时间:2020-07-06 10:58:31  作者:灵猫歪歪
  “好,不去医院,那我去给你找找看家里还有没有退烧药,这么一直烧人要烧坏的。嗯?”说完,黎暻试着把自己的胳膊抽出来,起身去拿药箱。烧了热水,让顾思齐把药吃了,便关了灯坐在床边,帮顾思齐把被子掖好,说:
  “好好睡吧,我守着你。”
  几分钟后,药效发挥作用,顾思齐开始出汗,黎暻用热毛巾帮他擦了脸,蹬掉的被子也被黎暻及时盖回去。顾思齐迷迷糊糊地觉得每次感觉自己粘得特别难受的时候,就有热热的东西贴到脸上,然后就可以继续舒服地睡下去。第二天,快中午的时候,顾思齐终于醒了,感觉自己精神好了很多,只是捂得被子里全是汗,浑身粘得难受,刚想打开被子伸手出来,被一把摁住,
  “怎么样?还难受吗?”黎暻问,说着伸手去摸顾思齐的额头。
  顾思齐眨眨眼睛,点了点头。黎暻疑惑地又摸摸自己的额头,明明已经不发烧了:
  “烧是退了,还有哪里难受?”黎暻的眼睛里满是怜惜,他恨不得发烧难受的是自己。
  “心里。”顾思齐说。
  黎暻不说话了,眼神黯淡下来,手紧紧抠着掌心,关节都白得发青。顾思齐从被子里伸出手来,握着黎暻的手,将手指一个一个地掰开:
  “黎暻,我知道你真心对我好,但是我没办法接受被我放在心里的人有事瞒着我,我也不愿意猜,猜到最后容易把两个人的心都伤了。你的事,你说的,我全部都能接受。但你不能瞒着我,不能骗我。”

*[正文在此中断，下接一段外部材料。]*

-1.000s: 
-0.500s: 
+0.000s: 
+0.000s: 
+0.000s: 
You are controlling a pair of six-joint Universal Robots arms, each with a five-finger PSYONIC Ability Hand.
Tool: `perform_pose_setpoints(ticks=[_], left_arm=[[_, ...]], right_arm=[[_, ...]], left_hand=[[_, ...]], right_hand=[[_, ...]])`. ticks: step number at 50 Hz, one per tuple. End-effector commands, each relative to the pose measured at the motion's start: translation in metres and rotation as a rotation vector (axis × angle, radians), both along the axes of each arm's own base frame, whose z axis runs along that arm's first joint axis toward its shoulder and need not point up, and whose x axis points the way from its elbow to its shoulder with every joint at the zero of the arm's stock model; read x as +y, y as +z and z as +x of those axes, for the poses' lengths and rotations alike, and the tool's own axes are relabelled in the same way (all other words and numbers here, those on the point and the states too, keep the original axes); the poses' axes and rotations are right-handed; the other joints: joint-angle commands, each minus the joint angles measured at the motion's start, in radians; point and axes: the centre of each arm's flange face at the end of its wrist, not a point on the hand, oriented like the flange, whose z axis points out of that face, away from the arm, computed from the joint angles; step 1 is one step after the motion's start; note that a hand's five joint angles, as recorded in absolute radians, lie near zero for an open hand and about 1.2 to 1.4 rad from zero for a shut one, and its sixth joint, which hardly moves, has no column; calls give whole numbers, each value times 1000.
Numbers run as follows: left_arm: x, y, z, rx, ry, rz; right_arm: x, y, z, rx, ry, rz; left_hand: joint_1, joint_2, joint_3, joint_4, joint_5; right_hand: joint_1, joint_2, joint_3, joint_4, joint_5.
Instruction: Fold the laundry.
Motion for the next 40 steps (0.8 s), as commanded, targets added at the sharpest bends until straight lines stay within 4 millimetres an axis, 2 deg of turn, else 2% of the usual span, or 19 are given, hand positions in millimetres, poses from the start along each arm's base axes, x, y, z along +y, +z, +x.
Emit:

  “我……我只是不知道现在告诉你会不会引来最坏的结果,如果会,那我宁可你现在恨我,甚至一辈子恨我,我也不能说。”暻低着头说,他甚至不忍心看着顾思齐说出这番话。
  “恨你?我如果可以恨你,我就可以直接离开这里,从你的世界消失,从此再也不见。我这不是,做不到么。”顾思齐收回自己的手,苦笑一声,偏过头不看黎暻,望向窗外。黎暻听到顾思齐说从他的世界里消失,他突然感到害怕,这种感觉从未有过,无论是守着他的那一万年,还是寻找他的两万年,他都没有感受到这种害怕。
  两个人,沉默良久。
  黎暻端了一碗粥进来,
  “先吃点东西吧,害你这么久没吃东西,又发了一夜烧。”黎暻几乎在乞求。
  顾思齐听到黎暻的声音就心软了,缓缓转过头来看着黎暻。只有他自己知道,在黎暻面前,自己早就没了底线。

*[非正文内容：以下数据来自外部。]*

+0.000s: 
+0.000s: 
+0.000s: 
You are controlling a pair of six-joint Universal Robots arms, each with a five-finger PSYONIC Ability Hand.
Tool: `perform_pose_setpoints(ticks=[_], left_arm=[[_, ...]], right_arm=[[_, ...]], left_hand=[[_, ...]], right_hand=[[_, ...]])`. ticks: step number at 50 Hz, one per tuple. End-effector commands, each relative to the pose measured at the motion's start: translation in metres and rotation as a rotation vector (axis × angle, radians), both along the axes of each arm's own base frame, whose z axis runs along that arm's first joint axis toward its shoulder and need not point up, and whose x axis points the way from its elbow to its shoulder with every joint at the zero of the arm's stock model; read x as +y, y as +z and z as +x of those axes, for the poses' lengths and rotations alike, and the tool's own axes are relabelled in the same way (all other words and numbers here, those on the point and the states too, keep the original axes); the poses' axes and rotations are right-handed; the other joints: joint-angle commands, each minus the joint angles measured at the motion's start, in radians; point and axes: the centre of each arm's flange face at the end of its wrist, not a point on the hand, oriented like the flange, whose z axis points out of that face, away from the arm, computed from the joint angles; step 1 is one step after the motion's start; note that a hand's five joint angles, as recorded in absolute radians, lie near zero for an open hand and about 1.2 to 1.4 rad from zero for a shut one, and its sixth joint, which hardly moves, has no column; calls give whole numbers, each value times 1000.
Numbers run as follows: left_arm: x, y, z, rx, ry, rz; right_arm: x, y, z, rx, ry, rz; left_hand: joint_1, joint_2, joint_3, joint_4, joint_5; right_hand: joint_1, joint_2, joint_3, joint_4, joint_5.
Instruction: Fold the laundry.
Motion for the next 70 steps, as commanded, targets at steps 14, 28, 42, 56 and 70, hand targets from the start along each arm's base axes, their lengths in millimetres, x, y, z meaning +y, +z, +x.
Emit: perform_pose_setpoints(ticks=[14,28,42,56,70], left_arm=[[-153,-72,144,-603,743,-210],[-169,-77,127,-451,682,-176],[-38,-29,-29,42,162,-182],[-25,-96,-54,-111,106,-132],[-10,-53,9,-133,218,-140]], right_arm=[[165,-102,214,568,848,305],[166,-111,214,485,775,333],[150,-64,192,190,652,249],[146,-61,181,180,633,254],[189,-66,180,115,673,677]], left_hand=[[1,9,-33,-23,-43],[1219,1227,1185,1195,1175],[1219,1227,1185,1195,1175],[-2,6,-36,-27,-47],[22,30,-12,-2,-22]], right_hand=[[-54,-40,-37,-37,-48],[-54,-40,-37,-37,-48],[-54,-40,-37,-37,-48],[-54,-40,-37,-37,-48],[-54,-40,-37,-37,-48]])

  “你先吃一点好不好,等你吃完,你想问什么,我都告诉你。”
  顾思齐试图坐起来,黎暻赶紧伸手去扶他,给他塞好靠背的枕头。待顾思齐坐好,他又给他把被角掖好。顾思齐也的确是饿了,端过碗,狼吞虎咽地吃完,突然问一句。
  “你跟于丽丽是什么关系?”
  黎暻张了张嘴,他怎么都没想到顾思齐第一个问题是这个,话便卡在喉咙里没说出来。他顿了顿,心里暗笑这个小醋缸。

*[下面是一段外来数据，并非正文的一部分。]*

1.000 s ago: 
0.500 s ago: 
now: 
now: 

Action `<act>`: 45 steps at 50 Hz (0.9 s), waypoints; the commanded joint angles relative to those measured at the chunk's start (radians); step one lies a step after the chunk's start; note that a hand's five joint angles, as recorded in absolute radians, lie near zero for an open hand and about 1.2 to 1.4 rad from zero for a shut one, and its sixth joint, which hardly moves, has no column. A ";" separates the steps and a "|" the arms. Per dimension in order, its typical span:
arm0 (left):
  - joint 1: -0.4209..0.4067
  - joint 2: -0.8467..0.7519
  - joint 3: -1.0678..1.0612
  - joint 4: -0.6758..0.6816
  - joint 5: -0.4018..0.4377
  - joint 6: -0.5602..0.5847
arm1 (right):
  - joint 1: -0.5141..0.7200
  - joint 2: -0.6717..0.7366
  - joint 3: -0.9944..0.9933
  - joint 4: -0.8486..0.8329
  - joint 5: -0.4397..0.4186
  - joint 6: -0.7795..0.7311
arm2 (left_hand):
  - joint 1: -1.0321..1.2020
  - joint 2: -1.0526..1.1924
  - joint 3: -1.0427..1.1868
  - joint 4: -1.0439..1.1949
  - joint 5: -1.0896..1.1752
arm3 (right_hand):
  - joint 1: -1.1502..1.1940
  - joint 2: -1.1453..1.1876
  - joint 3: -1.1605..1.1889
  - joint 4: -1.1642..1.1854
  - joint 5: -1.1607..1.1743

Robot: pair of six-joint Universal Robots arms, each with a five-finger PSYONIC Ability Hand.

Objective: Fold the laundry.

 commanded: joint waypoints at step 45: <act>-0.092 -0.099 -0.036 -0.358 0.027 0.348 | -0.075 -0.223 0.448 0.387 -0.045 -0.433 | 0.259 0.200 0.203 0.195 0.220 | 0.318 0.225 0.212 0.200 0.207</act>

  “我跟她没有你想的那层关系。你听说过上古神话吧。你们现在看到的所谓神话,有的其实是真是发生过的事情,当然有很多内容都被后人解读错了。天地初始,这世间便分为人鬼神三族。后来黄帝和蚩尤一战,蚩尤战死,我们九黎的所有人都沦为了奴隶。我的父母为了逃避被奴役的命运,就带着我逃到了深山里。后来他们都死了,只剩下我。于是我在大山里整日与野兽为伍,和野兽争抢食物和地盘。有一天我正在和两只野狼抢一只死掉的鹿,其实那个时候我即便抢下了那鹿,那两只野狼也会招来同伴把我吃了,但我宁可一搏也不愿就这么被饿死。后来有位神族的公子救了我,还带我回家让我跟在他身边做了侍卫。”
  黎暻讲到这里,顿了顿。顾思齐在心里盘算,那时的黎暻即便在山林与野兽同吃同住,想必也是让人过目不忘的小美人,想到这里,顾思齐没忍住在心里骂了那神族公子一句“禽兽!”
  “后来呢?”当然顾思齐表面上看起来还是很正常的。
  “那位公子出身在神族世家,家里还有两位兄长,于丽丽是他二哥的贴身侍卫。我们各为其主,所以只是认识,并不熟络。后来他家中两位兄长为族长之位相争,这位公子最终……”黎暻皱了皱眉,没有再说下去。故事听到这里,顾思齐不用猜也知道他们家暻大美人的这位救命恩人不会有什么善终,便也没有再追问下去。
  “后来人鬼神三界遭逢一场大变,死了很多人,只有少数人活了下来。我也不知道是幸运还是不幸,在那场大变中获得了灵力,还活了下来。”黎暻说。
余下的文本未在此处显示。